- **YOUR OBJECTIVE**
Lines below that include the word "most" should each be copied.

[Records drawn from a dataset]
════════════════
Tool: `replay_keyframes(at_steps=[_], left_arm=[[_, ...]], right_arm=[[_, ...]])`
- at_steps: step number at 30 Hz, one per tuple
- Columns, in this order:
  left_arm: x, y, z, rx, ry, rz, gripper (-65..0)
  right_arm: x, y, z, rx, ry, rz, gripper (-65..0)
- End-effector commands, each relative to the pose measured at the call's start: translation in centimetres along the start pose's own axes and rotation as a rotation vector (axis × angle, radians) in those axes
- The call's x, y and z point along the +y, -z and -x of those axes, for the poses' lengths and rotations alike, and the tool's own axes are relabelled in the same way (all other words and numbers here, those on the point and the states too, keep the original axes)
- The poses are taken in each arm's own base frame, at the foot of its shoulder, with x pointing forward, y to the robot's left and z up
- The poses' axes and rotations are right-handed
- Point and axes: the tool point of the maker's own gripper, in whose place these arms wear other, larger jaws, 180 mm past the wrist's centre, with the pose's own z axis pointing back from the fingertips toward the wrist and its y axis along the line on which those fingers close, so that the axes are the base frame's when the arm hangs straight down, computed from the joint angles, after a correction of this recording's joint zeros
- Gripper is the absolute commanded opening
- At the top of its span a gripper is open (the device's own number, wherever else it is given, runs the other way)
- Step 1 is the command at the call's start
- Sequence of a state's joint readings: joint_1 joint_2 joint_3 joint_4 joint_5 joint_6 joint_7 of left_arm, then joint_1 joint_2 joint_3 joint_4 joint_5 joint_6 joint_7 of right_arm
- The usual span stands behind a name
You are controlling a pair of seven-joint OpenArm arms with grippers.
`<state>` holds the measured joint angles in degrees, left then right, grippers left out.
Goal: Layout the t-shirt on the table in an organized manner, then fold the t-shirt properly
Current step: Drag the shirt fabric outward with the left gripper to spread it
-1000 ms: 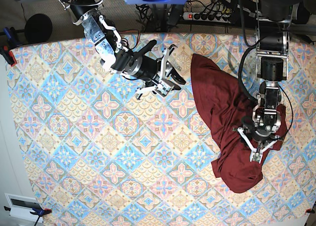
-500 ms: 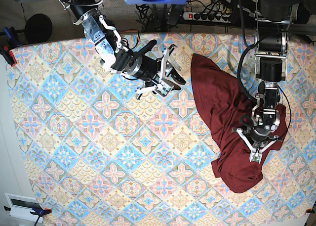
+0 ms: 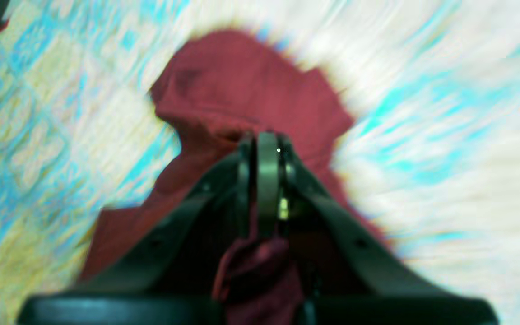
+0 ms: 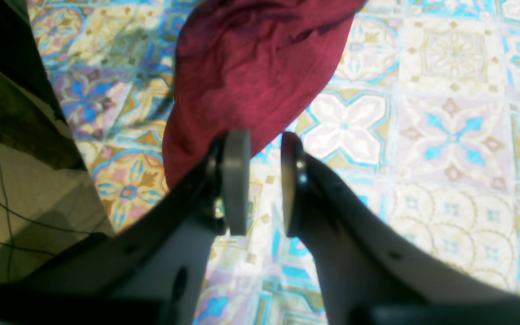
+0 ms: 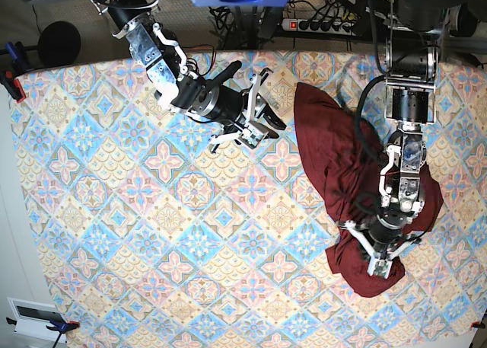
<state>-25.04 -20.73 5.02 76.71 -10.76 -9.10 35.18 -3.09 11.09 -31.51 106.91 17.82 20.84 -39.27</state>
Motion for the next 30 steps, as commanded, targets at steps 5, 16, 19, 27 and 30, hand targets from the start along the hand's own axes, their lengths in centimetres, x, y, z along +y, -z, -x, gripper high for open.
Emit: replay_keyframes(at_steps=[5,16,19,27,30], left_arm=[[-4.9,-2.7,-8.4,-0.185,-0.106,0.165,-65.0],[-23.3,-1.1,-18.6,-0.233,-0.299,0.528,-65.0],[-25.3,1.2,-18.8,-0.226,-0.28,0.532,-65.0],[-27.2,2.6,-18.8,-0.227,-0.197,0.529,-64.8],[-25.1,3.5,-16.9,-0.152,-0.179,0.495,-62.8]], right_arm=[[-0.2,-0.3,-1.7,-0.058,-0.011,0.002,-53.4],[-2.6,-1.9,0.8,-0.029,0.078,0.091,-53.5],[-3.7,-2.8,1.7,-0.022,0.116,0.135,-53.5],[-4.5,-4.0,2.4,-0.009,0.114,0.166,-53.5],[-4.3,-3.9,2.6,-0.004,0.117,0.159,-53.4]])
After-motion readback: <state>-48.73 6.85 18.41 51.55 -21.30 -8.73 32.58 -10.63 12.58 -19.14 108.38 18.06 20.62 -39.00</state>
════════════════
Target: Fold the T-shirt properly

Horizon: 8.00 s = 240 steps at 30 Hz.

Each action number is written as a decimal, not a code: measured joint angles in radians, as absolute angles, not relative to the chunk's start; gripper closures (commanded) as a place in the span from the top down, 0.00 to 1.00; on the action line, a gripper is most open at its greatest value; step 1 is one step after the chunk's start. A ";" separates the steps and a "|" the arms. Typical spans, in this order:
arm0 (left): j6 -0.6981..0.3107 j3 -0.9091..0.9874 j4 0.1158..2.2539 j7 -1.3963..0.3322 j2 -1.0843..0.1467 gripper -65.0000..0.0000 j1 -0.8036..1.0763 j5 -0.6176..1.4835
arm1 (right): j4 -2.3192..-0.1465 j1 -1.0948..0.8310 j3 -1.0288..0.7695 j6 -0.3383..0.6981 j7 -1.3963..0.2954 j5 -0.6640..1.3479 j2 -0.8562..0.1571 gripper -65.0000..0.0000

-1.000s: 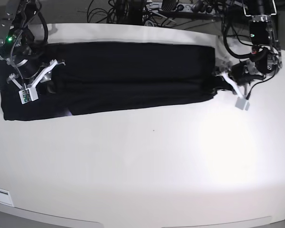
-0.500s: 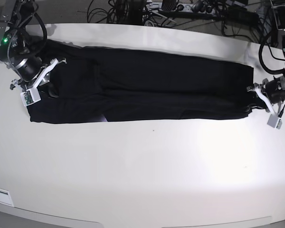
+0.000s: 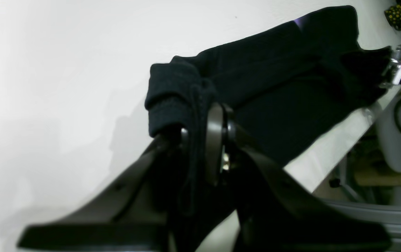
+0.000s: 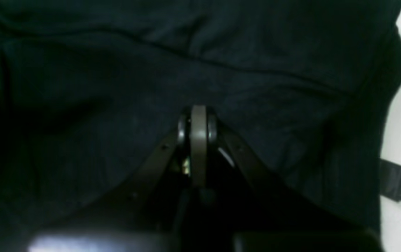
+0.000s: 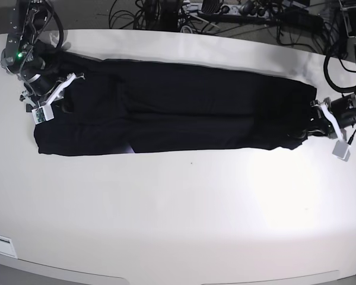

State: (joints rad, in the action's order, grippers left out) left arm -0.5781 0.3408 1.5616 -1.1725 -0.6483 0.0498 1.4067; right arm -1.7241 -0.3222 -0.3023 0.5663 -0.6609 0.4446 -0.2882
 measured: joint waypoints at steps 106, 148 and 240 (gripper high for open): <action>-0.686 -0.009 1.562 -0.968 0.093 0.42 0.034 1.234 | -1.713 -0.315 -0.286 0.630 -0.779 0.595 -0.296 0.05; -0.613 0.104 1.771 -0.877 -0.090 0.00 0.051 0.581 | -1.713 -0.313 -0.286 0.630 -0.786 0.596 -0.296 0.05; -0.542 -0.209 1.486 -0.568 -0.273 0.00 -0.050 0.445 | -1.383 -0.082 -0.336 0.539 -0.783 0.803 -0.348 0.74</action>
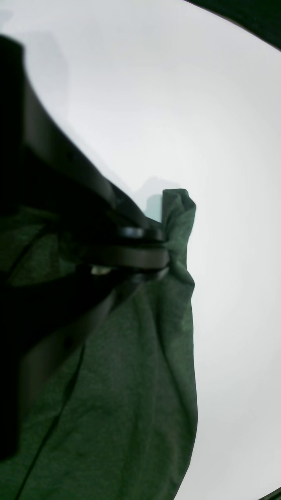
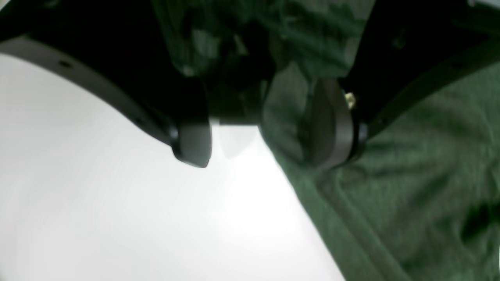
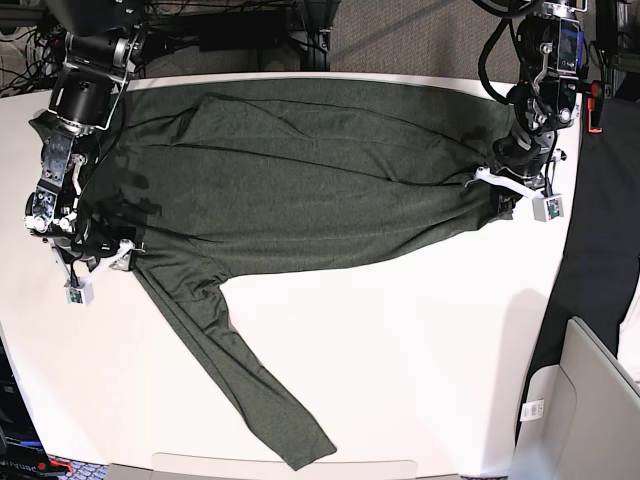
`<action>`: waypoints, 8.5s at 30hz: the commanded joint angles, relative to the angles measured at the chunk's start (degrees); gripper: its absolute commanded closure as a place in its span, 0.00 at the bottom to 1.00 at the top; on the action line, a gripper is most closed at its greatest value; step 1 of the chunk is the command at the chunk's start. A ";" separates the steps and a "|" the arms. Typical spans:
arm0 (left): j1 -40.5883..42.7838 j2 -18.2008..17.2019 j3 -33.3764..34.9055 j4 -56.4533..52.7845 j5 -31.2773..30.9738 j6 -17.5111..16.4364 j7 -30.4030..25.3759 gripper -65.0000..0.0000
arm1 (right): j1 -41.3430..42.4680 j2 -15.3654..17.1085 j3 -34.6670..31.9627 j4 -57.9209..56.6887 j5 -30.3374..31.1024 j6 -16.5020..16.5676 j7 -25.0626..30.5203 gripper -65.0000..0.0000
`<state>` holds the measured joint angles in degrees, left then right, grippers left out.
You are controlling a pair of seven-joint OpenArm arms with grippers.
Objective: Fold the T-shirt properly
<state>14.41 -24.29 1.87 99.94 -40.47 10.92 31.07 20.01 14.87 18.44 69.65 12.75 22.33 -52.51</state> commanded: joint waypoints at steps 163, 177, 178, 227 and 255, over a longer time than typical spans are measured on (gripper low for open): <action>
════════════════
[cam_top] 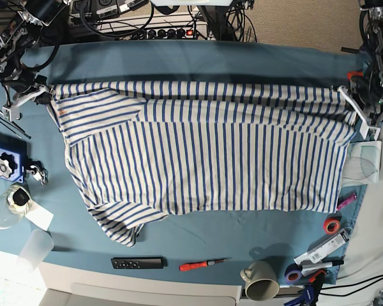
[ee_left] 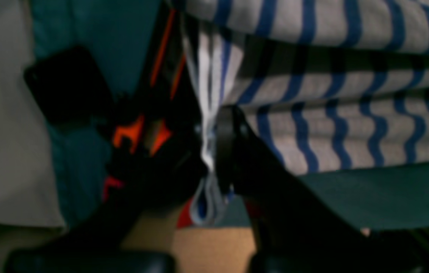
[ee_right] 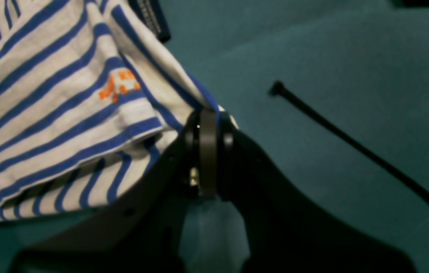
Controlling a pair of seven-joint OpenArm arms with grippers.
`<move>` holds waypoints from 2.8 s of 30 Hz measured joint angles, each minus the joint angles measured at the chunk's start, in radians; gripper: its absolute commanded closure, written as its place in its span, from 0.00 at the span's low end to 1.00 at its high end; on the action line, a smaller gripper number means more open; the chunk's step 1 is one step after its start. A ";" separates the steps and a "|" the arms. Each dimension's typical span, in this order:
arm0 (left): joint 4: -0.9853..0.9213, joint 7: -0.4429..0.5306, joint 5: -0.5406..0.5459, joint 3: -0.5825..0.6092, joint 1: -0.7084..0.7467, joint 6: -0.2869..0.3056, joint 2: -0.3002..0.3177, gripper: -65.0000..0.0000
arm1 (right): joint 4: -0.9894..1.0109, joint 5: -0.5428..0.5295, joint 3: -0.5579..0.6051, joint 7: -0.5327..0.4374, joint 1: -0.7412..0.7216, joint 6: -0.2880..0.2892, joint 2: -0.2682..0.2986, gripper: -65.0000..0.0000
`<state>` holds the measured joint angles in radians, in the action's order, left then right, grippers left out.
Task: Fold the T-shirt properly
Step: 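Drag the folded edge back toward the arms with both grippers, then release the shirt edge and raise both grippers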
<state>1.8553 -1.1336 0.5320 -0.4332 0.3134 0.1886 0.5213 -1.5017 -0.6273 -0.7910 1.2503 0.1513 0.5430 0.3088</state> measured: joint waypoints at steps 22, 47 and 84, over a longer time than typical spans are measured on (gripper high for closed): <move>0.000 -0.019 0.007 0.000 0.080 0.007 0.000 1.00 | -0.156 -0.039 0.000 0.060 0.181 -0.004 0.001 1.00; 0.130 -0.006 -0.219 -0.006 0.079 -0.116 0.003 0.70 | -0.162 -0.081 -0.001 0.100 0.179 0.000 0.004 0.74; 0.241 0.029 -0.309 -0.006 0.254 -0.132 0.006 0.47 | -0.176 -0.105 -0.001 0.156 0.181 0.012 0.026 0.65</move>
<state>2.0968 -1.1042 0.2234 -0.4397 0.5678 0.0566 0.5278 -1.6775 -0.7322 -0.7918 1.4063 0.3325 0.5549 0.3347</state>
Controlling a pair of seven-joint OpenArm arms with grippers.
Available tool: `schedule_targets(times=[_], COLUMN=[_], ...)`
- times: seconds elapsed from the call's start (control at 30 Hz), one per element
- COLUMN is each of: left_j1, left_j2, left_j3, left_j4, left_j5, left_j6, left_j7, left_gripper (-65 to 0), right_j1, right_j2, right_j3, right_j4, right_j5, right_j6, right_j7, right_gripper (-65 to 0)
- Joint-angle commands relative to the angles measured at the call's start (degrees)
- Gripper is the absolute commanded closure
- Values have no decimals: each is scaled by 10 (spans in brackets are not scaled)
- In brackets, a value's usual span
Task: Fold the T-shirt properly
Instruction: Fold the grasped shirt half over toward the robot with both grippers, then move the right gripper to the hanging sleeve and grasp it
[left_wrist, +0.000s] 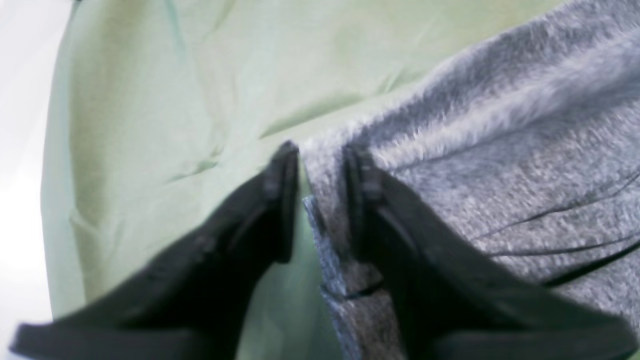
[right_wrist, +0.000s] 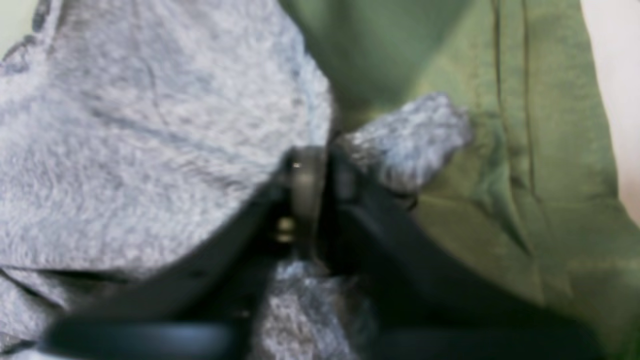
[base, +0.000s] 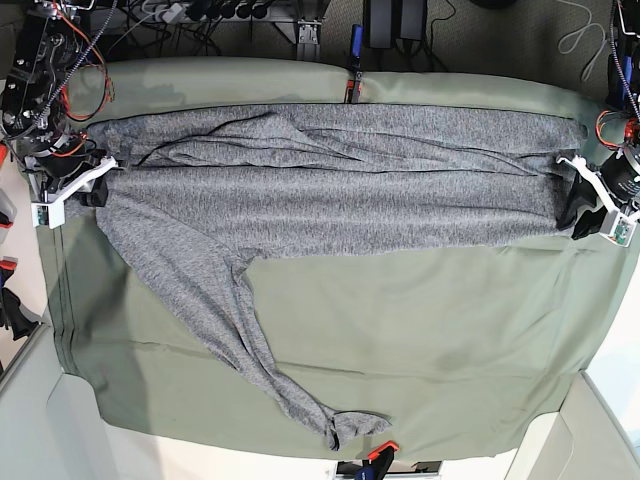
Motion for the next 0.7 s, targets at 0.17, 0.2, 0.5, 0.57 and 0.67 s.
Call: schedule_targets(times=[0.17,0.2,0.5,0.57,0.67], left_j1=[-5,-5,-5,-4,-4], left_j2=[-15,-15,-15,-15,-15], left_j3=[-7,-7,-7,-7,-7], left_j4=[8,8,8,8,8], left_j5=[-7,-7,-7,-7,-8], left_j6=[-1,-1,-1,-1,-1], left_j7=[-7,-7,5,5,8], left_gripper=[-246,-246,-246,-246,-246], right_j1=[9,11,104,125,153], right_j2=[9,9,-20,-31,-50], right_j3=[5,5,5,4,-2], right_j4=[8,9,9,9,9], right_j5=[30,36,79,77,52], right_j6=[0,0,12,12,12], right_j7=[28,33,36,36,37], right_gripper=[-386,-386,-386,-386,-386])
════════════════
- **ANSWER TO THIS EXERCISE**
Each action number is written as a decimal, not a code: measured joint angles in radians, as absolute angles, not relative to the chunk's start; gripper closures (commanded) as a place in the span from the top down, 0.00 to 1.00; on the action line, a gripper is most open at its greatest value; step 1 is one step after the chunk's start. A ";" separates the steps and a "|" the arms. Typical spans, in this order:
`<action>`: waypoints, 8.5s at 30hz: the commanded joint angles, relative to the angles measured at the chunk's start (degrees); gripper: its absolute commanded closure as a place in its span, 0.00 at the bottom to 1.00 at the top; on the action line, a gripper is most closed at its greatest value; step 1 of the chunk is the command at the chunk's start. A ";" separates the steps and a "|" the arms. Typical spans:

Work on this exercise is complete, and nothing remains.